[DIRECTIONS]
The response should be the lines of the data, starting at the first and ending at the one that contains "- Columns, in", copied without change.

____________

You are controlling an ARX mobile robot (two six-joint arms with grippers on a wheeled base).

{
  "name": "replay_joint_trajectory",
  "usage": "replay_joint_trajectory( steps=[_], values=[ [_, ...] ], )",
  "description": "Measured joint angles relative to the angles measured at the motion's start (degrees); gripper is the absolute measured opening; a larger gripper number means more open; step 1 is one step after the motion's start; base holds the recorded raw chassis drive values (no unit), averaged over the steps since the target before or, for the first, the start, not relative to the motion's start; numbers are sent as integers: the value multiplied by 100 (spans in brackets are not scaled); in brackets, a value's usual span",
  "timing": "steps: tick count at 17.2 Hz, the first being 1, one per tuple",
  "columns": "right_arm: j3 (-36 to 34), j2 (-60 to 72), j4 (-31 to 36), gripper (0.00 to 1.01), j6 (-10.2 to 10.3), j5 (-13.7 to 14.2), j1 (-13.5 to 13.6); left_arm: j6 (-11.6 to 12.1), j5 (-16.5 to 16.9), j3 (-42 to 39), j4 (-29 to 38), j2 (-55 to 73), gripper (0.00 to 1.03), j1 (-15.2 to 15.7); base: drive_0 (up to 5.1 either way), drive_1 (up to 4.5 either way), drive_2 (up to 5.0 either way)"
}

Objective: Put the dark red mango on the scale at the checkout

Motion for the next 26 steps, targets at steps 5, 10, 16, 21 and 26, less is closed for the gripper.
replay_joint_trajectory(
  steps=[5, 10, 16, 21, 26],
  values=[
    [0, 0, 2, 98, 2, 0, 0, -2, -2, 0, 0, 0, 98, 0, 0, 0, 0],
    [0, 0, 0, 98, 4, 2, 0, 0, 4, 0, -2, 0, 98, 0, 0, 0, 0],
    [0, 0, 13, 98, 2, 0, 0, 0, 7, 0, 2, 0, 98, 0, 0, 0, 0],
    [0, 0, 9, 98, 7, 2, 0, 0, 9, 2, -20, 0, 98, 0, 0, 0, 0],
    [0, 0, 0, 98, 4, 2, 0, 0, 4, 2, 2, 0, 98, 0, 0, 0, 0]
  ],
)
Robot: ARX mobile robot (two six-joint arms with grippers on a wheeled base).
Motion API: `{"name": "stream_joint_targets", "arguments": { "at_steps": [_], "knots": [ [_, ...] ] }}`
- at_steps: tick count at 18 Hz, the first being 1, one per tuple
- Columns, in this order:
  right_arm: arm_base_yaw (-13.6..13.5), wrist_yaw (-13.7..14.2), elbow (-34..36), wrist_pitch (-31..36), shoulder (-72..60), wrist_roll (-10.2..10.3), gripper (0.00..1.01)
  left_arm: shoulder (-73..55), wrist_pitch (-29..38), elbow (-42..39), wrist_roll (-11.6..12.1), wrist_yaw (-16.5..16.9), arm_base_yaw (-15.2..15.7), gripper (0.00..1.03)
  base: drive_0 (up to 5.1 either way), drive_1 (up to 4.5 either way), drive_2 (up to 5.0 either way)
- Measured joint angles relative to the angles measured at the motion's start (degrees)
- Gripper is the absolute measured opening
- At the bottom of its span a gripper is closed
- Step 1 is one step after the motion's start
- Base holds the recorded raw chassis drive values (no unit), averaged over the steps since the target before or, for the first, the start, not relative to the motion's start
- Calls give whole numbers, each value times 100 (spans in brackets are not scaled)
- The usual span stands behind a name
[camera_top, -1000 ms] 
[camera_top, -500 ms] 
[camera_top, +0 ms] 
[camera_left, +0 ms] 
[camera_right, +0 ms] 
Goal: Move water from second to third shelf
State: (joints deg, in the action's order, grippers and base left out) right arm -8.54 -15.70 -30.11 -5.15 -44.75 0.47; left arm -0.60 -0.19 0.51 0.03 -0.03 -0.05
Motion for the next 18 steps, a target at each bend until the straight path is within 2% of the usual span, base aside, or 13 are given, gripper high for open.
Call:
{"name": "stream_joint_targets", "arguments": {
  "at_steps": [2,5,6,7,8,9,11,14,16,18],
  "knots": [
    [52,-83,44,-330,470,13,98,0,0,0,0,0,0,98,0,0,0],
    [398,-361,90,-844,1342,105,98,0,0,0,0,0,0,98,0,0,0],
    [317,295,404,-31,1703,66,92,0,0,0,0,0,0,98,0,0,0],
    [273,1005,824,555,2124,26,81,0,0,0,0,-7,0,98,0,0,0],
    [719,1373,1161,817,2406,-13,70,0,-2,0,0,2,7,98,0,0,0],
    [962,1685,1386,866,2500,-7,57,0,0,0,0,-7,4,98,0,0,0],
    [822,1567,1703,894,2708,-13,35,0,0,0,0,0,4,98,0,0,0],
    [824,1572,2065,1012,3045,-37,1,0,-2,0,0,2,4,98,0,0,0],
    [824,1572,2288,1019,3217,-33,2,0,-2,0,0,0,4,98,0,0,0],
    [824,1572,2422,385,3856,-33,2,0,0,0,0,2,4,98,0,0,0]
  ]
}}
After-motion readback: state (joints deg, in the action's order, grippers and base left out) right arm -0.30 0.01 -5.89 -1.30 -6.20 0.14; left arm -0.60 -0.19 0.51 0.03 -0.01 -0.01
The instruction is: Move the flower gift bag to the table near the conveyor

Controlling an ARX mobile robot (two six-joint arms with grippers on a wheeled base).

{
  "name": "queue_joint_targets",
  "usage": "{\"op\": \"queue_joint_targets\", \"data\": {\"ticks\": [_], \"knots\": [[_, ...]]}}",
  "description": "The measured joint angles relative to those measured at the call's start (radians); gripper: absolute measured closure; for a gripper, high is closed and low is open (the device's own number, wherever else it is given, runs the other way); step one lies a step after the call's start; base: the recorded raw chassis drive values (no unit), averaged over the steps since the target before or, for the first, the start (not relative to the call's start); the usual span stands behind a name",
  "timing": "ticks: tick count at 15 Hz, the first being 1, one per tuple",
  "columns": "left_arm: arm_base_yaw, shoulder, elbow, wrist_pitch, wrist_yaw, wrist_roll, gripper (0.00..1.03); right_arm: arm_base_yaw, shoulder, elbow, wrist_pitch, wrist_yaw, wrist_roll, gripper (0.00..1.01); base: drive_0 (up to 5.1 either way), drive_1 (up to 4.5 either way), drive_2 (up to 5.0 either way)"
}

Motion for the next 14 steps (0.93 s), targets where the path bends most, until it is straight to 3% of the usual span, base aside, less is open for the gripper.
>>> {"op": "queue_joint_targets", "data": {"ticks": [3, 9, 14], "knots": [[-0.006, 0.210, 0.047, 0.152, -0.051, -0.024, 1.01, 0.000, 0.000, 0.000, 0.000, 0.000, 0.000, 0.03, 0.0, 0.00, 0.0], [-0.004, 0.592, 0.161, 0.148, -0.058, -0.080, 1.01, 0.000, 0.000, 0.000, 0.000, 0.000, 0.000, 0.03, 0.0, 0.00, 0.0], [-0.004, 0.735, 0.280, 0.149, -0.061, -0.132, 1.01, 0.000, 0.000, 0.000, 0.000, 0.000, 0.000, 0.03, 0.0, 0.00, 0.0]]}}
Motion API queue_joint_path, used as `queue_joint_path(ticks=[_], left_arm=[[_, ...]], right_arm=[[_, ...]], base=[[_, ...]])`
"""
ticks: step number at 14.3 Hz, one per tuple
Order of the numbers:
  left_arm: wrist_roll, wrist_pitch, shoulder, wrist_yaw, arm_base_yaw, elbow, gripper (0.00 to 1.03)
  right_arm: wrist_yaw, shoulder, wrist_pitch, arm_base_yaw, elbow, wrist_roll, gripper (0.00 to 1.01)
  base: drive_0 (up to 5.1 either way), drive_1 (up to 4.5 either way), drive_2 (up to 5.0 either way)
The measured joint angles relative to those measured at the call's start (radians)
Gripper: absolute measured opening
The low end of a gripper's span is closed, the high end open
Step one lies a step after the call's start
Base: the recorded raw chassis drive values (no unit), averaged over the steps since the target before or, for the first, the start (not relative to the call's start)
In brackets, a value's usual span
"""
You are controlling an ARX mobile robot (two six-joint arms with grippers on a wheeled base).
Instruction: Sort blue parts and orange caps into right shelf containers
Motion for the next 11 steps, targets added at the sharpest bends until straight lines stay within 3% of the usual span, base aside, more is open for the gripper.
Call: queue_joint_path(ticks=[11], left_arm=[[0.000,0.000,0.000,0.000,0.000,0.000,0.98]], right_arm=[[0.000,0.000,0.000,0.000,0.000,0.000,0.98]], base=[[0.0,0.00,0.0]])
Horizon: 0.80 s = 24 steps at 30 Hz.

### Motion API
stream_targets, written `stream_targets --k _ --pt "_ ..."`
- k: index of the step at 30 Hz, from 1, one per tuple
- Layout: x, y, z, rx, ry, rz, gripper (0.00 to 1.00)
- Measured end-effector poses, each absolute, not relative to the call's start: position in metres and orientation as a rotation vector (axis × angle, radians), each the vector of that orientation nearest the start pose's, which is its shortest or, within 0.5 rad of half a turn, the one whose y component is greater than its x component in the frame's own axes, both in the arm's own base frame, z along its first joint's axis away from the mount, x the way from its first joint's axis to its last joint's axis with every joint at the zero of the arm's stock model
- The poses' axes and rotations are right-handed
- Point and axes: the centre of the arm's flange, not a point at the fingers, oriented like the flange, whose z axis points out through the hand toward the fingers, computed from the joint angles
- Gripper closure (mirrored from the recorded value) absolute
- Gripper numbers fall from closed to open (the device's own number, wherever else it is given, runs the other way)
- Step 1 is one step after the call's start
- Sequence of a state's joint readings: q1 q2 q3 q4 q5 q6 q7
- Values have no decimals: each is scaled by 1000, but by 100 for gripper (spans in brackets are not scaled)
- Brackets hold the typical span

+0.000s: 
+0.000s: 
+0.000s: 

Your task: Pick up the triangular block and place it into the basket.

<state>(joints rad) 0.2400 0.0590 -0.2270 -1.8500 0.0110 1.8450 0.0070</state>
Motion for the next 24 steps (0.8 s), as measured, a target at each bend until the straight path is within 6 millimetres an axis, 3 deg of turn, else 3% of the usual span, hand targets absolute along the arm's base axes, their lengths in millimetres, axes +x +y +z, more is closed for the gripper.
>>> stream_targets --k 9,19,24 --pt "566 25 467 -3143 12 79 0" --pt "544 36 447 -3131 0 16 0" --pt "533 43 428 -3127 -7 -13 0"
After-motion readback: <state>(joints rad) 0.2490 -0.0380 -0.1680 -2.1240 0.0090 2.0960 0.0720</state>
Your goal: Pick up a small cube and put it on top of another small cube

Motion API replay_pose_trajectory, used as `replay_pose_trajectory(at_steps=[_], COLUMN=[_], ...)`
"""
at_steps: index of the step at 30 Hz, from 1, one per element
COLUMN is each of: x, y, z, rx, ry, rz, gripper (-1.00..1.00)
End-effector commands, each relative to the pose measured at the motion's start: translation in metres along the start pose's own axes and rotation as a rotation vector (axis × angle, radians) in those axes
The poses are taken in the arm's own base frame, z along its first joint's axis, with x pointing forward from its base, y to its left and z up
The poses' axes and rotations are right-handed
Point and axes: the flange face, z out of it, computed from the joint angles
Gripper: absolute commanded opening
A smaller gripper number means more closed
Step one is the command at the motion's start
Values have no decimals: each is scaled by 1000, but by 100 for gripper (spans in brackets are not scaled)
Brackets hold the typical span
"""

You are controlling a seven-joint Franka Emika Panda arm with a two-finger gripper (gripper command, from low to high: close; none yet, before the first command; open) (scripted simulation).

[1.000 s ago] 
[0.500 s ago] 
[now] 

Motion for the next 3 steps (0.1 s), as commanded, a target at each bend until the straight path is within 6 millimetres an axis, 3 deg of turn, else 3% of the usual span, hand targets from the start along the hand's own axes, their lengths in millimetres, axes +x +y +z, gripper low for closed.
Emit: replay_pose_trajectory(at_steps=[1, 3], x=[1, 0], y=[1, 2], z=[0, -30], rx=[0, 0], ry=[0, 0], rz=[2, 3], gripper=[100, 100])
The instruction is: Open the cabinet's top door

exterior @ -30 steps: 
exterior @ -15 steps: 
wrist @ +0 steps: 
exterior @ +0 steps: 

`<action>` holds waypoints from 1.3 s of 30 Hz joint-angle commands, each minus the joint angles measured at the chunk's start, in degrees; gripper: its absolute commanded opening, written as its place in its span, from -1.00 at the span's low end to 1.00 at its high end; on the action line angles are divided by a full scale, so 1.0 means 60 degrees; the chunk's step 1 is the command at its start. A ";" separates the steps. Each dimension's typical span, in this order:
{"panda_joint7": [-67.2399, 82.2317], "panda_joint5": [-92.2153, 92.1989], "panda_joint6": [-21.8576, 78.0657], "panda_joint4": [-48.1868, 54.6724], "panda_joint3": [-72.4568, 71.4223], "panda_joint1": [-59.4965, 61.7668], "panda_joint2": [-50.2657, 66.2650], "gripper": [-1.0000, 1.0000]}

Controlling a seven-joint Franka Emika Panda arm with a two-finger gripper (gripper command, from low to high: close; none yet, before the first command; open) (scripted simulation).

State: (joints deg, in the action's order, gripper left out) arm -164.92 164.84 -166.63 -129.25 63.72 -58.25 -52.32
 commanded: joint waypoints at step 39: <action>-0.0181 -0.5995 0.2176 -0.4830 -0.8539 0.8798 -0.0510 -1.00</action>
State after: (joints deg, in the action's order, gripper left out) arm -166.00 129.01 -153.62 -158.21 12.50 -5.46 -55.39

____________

[WRITTEN ANSWER]
You are controlling an ARX mobile robot (two six-joint arms with grippers on a wheeled base).

{
  "name": "replay_joint_trajectory",
  "usage": "replay_joint_trajectory( steps=[_], values=[ [_, ...] ], )",
  "description": "Measured joint angles relative to the angles measured at the motion's start (degrees); gripper is the absolute measured opening; a larger gripper number means more open; step 1 is one step after the motion's start; base holds the recorded raw chassis drive values (no unit), averaged over the steps since the target before or, for the first, the start, not relative to the motion's start; numbers are sent as integers: the value multiplied by 100 (spans in brackets are not scaled); in brackets, a value's usual span",
  "timing": "steps: tick count at 17.2 Hz, the first being 1, one per tuple",
  "columns": "right_arm: j3 (-36 to 34), j2 (-60 to 72), j4 (-31 to 36), gripper (0.00 to 1.01), j6 (-10.2 to 10.3), j5 (-13.7 to 14.2), j1 (-13.5 to 13.6); left_arm: j6 (-11.6 to 12.1), j5 (-16.5 to 16.9), j3 (-42 to 39), j4 (-29 to 38), j2 (-55 to 73), gripper (0.00 to 1.03), j1 (-15.2 to 15.7); base: drive_0 (up to 5.1 either way), drive_1 (up to 4.5 either way), drive_2 (up to 5.0 either way)"
}

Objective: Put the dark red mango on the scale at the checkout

Motion for the next 26 steps, targets at steps 5, 10, 16, 21 and 26, less is closed for the gripper.
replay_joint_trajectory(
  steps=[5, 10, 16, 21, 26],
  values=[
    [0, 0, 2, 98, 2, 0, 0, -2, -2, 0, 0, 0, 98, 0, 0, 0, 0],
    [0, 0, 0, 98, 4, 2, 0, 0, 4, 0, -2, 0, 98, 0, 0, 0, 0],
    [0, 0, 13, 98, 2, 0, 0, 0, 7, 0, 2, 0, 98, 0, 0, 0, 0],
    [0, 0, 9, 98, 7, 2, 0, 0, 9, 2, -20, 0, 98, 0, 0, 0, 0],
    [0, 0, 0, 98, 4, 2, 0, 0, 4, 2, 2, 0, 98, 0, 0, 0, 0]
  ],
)
Robot: ARX mobile robot (two six-joint arms with grippers on a wheeled base).
Motion API: `{"name": "stream_joint_targets", "arguments": { "at_steps": [_], "knots": [ [_, ...] ] }}`
- at_steps: tick count at 18 Hz, the first being 1, one per tuple
- Columns, in this order:

Nothing else is needed to complete the exercise.